Cleverly, I had forgotten to bring gloves and with the pass approaching and the snow getting heavier my hands were gone completely numb. It got to such a point that I could no longer use the clutch or the front brake without assisting my hands to where they needed to be. Thankfully a parachute cafe appeared on the right and we dismounted and ran inside to hold cups of tea to try to warm up. While inside the snow got heavier and heavier but the kind man running the make-shift cafe brought us into his wife and daughters tent behind where a fire was going strong. The tent was like a native American tee-pee and constructed from yak wool was 100% waterproof. The mother was making cheese in one corner, her hair arranged in two long pigtails which were tied together at the base of her back and even included some yak wool extensions, her daughter told us. These people were semi-nomadic, living in this tent in the middle of nowhere, completely self-sufficient for three months of the year. We were very lucky to have been invited inside the tent and have an opportunity to meet these kind people and see how they live. They had so little and had wanted to give us one of their pairs of yak wool socks to keep our hands warm on the bike but we had to decline their offer. It’s truly amazing how people can live in such make-shift conditions in remote areas like this and still be so welcoming, friendly and kind, it was inspiring.
The snow let up for now but as we continued to climb to Chang La it started again, stronger than ever. A pair of cotton socks was the best we could do to have some form of a barrier between fingers and cold and it helped but the weather still wasn’t playing ball. The road was visible a maximum of three meters ahead and with rough terrain beneath our tyres again we slowly and carefully made our way along the gravelly road.
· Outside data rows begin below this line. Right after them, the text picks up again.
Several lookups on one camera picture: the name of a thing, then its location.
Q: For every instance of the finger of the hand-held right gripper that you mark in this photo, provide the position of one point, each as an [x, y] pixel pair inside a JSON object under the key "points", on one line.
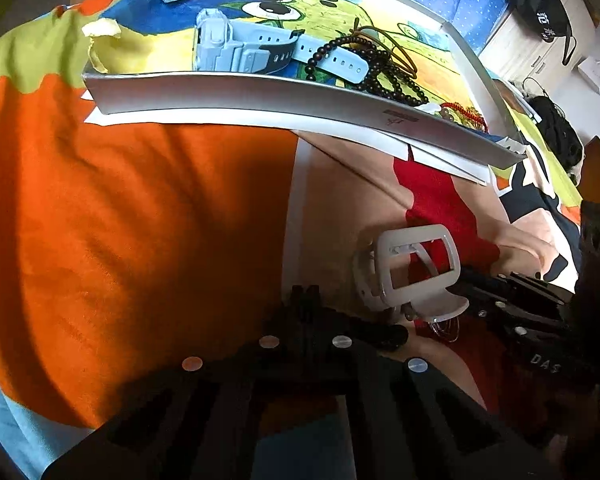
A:
{"points": [[525, 330], [520, 287]]}

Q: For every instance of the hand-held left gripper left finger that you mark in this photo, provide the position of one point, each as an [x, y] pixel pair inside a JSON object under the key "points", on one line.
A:
{"points": [[275, 330]]}

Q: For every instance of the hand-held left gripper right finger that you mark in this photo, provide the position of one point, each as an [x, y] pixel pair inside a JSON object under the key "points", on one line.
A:
{"points": [[360, 360]]}

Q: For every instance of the white hair claw clip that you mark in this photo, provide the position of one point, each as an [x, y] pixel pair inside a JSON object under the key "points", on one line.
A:
{"points": [[385, 275]]}

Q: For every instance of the light blue watch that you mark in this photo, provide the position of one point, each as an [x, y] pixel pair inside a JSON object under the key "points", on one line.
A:
{"points": [[230, 42]]}

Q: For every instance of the black jacket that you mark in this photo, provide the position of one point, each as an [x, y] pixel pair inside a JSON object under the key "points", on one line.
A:
{"points": [[557, 132]]}

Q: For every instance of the colourful printed blanket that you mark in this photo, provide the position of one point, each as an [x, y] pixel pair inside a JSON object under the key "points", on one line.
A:
{"points": [[130, 235]]}

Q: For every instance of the small white box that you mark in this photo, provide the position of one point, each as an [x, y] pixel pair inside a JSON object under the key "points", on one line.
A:
{"points": [[596, 72]]}

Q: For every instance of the light wooden wardrobe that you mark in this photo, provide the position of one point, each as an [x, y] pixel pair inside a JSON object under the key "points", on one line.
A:
{"points": [[530, 55]]}

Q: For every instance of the frog painting paper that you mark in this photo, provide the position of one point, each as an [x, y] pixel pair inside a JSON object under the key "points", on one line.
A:
{"points": [[155, 45]]}

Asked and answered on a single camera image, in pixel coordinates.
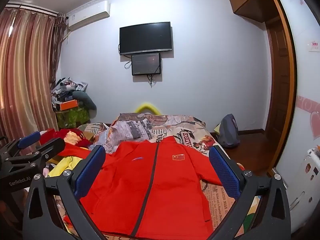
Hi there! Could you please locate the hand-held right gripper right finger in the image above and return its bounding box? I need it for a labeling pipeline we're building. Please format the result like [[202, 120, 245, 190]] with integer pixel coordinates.
[[209, 145, 292, 240]]

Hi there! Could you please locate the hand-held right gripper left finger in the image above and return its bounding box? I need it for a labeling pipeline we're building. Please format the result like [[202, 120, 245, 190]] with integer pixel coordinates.
[[22, 145, 110, 240]]

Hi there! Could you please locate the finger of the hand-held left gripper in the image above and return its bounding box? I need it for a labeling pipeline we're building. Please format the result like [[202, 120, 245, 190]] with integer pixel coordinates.
[[15, 137, 66, 167], [4, 131, 42, 160]]

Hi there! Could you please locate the red zip jacket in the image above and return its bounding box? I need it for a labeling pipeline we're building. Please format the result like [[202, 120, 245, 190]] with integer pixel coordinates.
[[64, 137, 224, 238]]

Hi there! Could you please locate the yellow cloth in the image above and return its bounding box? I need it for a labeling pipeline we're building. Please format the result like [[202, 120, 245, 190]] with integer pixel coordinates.
[[47, 155, 87, 178]]

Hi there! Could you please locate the red plush cloth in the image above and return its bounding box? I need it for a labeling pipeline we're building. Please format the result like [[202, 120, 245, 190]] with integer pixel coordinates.
[[40, 128, 92, 148]]

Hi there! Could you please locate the green patterned bag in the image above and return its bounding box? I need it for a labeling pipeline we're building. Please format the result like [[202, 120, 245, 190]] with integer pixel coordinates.
[[55, 106, 90, 128]]

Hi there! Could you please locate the grey blue backpack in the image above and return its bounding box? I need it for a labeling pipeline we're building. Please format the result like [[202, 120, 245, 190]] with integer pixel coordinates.
[[215, 114, 241, 148]]

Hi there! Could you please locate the orange box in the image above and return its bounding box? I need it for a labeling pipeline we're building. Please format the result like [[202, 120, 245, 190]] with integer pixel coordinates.
[[59, 99, 78, 111]]

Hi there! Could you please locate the pile of household clutter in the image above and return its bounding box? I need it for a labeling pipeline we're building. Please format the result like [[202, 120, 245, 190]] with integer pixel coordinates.
[[51, 77, 97, 128]]

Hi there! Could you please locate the striped pink curtain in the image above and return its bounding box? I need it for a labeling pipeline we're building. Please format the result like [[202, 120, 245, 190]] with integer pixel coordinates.
[[0, 4, 67, 140]]

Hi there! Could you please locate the printed blanket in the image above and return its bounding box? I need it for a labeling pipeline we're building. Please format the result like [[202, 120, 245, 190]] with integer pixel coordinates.
[[54, 112, 263, 238]]

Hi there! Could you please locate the white appliance with stickers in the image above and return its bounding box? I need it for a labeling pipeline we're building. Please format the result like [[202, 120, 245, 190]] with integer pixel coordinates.
[[285, 145, 320, 233]]

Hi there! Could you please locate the wooden door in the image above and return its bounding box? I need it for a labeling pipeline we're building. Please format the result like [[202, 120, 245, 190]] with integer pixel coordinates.
[[264, 15, 292, 162]]

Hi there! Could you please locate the white sliding wardrobe door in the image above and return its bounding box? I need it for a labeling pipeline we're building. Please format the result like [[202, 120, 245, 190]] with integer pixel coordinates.
[[272, 0, 320, 170]]

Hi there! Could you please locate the white air conditioner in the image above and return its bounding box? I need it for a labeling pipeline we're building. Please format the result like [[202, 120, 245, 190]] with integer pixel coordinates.
[[67, 0, 110, 30]]

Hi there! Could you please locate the yellow foam ring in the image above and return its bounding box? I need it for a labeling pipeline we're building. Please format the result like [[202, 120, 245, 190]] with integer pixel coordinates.
[[135, 102, 162, 115]]

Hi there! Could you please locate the small black wall monitor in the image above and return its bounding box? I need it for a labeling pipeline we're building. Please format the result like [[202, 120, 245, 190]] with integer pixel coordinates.
[[131, 52, 162, 76]]

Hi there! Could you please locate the black wall television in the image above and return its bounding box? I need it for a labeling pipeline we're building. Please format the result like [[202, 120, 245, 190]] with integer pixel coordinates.
[[119, 22, 173, 56]]

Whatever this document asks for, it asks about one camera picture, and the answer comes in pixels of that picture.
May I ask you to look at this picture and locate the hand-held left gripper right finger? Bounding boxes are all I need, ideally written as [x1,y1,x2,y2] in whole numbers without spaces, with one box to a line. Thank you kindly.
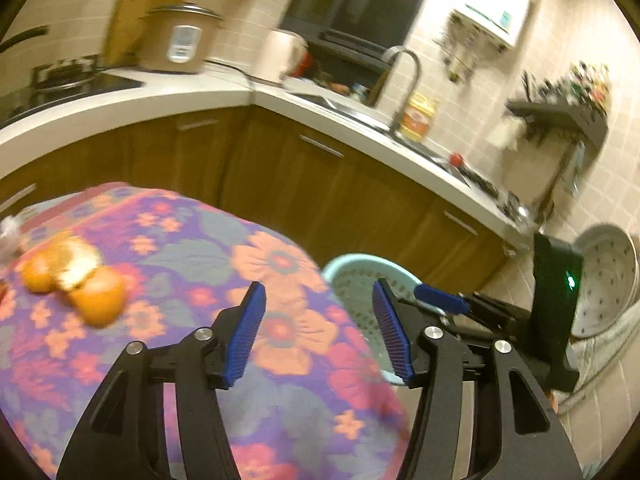
[372,277,586,480]

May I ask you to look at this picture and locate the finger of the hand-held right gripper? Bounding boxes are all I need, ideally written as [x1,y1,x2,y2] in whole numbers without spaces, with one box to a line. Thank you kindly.
[413,283,535,341]
[440,314,535,361]

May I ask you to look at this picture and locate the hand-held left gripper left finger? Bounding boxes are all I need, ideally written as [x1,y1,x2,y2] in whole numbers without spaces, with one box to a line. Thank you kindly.
[57,281,267,480]

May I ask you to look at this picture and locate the teal plastic basket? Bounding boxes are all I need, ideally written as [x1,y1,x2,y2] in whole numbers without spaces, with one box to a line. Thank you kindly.
[321,253,426,388]

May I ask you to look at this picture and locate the orange peel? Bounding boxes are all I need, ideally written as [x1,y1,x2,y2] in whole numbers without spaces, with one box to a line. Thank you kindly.
[47,232,103,292]
[67,266,128,330]
[21,255,56,295]

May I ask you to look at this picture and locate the white perforated steamer pot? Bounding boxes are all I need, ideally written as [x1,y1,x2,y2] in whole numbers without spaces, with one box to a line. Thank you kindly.
[570,223,640,339]

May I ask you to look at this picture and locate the floral tablecloth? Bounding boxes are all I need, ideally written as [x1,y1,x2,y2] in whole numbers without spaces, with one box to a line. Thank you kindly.
[0,182,413,480]

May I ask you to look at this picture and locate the hanging metal ladle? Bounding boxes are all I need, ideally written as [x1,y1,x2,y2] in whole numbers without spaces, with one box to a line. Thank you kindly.
[537,140,586,221]

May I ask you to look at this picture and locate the wooden kitchen cabinets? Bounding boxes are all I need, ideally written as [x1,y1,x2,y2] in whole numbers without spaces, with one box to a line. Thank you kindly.
[0,105,518,301]

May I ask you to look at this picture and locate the hanging white cloth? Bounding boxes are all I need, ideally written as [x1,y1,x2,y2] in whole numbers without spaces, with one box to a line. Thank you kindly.
[492,119,521,151]

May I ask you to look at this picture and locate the yellow detergent bottle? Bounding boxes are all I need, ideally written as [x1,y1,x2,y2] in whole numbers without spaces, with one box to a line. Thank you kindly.
[400,91,441,143]

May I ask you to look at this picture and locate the metal sink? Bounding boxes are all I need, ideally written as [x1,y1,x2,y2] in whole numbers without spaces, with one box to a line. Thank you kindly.
[290,91,401,133]

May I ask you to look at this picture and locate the metal faucet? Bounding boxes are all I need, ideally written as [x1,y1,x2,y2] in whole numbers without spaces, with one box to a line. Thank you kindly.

We reached the pass and were asked by some Indian tourists to join them on the roof of an army truck for a photo, with the soldier inside the cab! We obliged and then had to keep moving, albeit at a snail’s pace, down the other side of the pass. By now we were freezing cold but we kept thinking ‘once we get down from this height the weather will improve’. We made it out of the clouds and at least the visibility had improved. Now was a little taste of home, the rain started as we came out of the clouds and continued to pour as we drove back to Leh, our teeth gritted in sheer determination to make it despite the weather. We arrived back in Leh drowned to the bone, freezing cold and just in time to see the shop shutter being pulled down. We were more than two hours late back with the rental but thankfully the guys in the shop were extremely understanding and we handed back the keys thankful both we and the bike had made it back without injury.
It had been a roller-coaster of a journey with ups and downs like no other we had experienced. The flat tyre, arriving in the dark, the snow, the rain and the cold had all gotten us down at times but the lake itself, meeting the Bansai Baba, meeting the nomadic people in their home and actually completing the tough journey had made the trip so worthwhile. There’s no doubt that we could have done the trip in an easier fashion but doing it the way we did we had some experiences that just wouldn’t have been possible otherwise and will stay with us always.